Monday 28 October 2013

Week 13: Dance


It was examined today how dance can be taught and learnt in an effectual way that encourages one’s unique creativity to be explored alongside the imaginative interpretation of ideas. We explored in the lecture how different stimuli (including visual, kinaesthetic, auditory, tactile and ideational) have the ability to stir and evoke ideas of creativity within a person and reflect their interpretive approach in a practical demonstration. This was examined more deeply within our dance workshops, which were based upon the children’s book ‘Henry and Amy: (Right-Way-Round and Upside Down)’ by Stephen Michael King.



After reading the text, we did a series of locomotive and progressive warm-up activities that encouraged us to ‘get in the zone’. One particularly engaging activity that followed this was a dance version of ‘Chinese Whispers’: students formed a line, and had to pass on a short dance sequence that either represented the character of Henry or Amy, to the next person in the line. The final person was required to perform what they believed was passed on to them, and it was interesting to observe the way people interpreted other peoples dance sequence, modified movements, increased/decreased dynamics etc. Overall, it was a very enjoyable and engaging activity that I will definitely be using in my future classroom. I also had the idea that one could use a similar modification of the game for drama ‘Chinese Charades’. The first person in a line would receive a sentence that they had to act out to the next person, and so on. The final person would have to act out what had been passed on to them, and would attempt to phrase this into a sentence. The original and final sentence would be compared, and the class could discuss various drama techniques that were employed, as well as the significance of interpretation in performance.

To wrap up the dance workshop, groups were formed and we were instructed to create a dance sequence that either represented the character of Amy, Henry, or a combination of the two characters. My group was allocated the combination of Amy and Henry. We titled our dance ‘The Journey of the Shadows’, and created a dance that symbolised Amy’s journey of taking the uncoordinated Henry around and teaching him how things were to be done properly. Eventually, Henry got the knack of things, and a playful ending represented their friendship restored back to balance, with Amy no longer being as ‘bossy’ as she once had been.

Grumet (1998) points out that one’s contact with text, alongside a personal interpretation, assists in the development of a performance. 
Performance simultaneously confirms and undermines the text. The body of the actor, like the body of the text, stumbles into ambiguity, insinuating more than words can say with gesture, movement, intonation. Mimesis tumbles into transformation, and meaning, taken from the text, rescued from the underworld of negotiation, becomes the very ground of action. (p. 149)

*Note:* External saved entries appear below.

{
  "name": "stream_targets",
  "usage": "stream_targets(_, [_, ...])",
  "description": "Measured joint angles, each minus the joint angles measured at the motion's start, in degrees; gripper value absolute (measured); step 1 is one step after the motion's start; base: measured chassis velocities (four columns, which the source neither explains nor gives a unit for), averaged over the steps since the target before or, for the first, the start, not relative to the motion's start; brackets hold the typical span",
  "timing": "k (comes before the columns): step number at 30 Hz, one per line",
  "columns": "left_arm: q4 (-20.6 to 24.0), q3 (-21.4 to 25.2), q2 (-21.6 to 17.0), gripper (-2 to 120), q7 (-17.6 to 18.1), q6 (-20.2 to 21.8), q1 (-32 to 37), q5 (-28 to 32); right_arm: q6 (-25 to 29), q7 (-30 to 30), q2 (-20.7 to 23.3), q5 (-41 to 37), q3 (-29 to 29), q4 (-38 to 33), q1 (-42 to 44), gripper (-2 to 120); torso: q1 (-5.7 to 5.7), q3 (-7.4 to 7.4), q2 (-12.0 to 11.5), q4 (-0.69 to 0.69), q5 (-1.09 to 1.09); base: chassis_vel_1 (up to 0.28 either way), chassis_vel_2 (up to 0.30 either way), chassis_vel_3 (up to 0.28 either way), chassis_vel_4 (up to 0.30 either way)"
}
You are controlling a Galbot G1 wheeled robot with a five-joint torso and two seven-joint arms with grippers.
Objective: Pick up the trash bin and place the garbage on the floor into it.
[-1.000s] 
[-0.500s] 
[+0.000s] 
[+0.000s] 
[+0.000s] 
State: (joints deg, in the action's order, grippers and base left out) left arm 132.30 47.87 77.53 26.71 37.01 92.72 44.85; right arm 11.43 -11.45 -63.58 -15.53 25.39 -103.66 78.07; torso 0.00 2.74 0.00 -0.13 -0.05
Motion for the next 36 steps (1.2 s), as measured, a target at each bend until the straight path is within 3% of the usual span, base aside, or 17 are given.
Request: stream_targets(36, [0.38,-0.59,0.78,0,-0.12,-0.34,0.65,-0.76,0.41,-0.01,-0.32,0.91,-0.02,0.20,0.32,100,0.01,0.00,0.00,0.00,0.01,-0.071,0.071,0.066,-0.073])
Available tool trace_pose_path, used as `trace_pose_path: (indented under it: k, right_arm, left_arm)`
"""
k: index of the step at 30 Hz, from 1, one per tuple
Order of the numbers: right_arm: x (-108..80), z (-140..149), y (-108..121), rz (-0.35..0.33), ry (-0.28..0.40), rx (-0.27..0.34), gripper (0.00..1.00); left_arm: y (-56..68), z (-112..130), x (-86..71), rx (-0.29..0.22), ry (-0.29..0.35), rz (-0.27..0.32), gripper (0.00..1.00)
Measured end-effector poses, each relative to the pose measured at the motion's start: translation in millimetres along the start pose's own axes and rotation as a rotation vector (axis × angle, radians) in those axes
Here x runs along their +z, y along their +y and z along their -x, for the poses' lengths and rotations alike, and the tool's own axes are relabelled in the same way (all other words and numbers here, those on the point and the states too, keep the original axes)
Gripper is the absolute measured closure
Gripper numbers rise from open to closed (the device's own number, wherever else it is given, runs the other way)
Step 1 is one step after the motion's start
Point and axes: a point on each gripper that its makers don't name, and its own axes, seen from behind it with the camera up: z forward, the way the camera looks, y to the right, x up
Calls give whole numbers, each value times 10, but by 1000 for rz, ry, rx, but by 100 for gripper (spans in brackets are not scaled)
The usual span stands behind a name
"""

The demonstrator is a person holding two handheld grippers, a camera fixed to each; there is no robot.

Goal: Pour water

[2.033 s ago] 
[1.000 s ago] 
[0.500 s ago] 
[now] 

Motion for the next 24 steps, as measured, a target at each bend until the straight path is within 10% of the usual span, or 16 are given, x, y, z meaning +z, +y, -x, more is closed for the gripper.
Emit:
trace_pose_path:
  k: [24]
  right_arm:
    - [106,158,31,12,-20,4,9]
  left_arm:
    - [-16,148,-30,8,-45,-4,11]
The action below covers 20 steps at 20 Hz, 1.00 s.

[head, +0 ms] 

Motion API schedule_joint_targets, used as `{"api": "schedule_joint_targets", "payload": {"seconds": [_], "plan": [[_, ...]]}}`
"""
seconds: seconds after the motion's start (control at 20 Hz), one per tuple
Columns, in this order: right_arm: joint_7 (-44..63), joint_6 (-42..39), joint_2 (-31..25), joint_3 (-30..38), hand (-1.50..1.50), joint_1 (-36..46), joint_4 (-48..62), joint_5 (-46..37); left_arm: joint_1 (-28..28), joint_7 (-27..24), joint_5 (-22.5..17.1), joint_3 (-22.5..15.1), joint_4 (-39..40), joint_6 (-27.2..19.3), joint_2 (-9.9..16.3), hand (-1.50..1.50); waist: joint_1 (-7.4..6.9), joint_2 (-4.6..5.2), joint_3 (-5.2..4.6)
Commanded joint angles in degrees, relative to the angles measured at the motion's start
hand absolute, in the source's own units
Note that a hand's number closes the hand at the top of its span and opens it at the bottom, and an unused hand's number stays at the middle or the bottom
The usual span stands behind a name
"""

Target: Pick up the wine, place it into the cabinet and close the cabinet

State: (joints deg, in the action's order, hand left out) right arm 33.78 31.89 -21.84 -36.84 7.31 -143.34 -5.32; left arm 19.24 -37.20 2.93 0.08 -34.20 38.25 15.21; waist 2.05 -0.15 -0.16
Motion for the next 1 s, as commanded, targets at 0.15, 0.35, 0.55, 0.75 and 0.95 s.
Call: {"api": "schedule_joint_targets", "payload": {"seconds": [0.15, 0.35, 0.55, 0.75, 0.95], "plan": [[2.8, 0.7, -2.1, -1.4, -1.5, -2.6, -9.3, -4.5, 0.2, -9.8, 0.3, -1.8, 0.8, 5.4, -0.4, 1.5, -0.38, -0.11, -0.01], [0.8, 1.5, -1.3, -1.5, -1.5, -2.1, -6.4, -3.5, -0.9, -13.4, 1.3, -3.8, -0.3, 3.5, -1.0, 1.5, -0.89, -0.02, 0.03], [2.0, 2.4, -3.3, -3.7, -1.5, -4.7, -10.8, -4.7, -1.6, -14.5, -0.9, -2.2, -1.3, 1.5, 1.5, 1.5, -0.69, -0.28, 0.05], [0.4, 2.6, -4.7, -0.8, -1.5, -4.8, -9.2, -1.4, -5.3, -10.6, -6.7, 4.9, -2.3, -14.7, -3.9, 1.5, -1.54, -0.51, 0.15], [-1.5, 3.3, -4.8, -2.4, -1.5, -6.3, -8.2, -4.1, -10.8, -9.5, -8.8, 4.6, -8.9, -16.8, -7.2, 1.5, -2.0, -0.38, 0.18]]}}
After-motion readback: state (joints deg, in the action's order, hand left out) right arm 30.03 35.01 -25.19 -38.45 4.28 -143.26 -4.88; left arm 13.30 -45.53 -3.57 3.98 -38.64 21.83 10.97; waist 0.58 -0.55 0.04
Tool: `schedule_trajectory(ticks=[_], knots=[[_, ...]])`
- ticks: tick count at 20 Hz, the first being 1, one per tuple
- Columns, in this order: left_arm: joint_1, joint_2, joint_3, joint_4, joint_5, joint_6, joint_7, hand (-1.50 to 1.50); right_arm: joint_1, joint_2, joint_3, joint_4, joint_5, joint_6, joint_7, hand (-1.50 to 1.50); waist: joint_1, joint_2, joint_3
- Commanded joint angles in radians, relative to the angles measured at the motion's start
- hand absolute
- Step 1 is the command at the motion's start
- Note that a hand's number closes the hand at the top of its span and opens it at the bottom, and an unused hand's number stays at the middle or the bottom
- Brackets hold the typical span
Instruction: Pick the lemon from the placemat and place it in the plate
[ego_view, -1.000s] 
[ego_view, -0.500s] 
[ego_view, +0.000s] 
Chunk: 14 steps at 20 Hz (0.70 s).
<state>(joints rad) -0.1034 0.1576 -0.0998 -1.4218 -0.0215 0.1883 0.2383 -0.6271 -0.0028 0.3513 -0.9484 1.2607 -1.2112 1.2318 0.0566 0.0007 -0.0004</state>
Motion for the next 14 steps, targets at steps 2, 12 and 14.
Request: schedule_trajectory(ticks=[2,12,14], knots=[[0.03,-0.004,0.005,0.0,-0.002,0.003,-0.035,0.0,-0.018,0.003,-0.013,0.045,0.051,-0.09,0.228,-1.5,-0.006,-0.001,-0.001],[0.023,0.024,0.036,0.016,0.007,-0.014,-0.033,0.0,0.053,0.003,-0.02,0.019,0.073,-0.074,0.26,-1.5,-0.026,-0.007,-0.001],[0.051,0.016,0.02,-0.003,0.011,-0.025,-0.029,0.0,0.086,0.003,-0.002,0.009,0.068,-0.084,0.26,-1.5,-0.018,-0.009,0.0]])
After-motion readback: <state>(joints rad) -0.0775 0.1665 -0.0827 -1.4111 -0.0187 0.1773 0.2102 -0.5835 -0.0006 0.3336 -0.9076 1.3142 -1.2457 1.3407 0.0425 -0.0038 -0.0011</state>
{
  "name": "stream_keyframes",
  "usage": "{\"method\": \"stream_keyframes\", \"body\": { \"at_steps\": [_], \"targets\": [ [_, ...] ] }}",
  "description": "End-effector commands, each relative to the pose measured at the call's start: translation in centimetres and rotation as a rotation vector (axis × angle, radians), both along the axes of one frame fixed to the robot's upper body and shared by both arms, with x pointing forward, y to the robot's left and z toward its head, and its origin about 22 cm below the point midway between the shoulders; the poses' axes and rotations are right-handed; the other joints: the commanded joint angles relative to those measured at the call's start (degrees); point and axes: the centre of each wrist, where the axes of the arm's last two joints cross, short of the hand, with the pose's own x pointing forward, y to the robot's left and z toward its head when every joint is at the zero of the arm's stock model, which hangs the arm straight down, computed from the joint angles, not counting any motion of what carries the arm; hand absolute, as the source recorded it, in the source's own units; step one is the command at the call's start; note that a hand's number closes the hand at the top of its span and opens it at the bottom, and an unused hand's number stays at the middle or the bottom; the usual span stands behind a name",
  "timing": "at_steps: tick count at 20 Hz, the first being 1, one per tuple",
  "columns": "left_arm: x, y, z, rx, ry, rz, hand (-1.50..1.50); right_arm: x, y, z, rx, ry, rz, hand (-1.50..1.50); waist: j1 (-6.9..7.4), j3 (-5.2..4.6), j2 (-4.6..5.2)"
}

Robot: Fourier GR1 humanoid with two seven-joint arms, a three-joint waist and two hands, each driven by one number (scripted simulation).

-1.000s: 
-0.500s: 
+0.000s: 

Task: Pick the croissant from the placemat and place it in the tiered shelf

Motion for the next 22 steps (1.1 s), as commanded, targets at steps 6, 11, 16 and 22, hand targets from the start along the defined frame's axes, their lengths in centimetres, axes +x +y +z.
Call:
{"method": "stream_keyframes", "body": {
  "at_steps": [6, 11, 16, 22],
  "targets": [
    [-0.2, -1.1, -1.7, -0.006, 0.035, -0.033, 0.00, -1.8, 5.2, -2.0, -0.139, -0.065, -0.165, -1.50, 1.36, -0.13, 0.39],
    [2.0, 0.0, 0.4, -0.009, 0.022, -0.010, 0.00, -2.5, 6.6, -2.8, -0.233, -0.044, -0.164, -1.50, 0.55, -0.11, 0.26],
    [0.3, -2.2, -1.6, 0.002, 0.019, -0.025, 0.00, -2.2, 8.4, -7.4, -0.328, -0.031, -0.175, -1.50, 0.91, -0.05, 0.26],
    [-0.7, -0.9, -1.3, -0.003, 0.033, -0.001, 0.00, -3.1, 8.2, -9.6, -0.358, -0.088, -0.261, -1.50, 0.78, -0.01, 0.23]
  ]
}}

In conclusion, a compelling TEDTalks presentation, 'Do Schools Kill Creativity?’ Sir Ken Robinson discusses intelligence, creativity, and the necessity of the arts within schooling. Robinson highlights the traditional public schooling as a product of both industrialisation and academia, of the need to train people for jobs and to attend college, which all ultimately suppress children’s creative capacities. Robinson asserts that schooling that honors creative intelligence, which is diverse, dynamic, and distinct, is necessary. As Robinson (2006) states,

Children need math and they need dance and they need to experience and think across disciplinary lines. Creativity is the process of having original ideas that have value. … More often than not it comes through the interaction of different interdisciplinary ways of seeing things.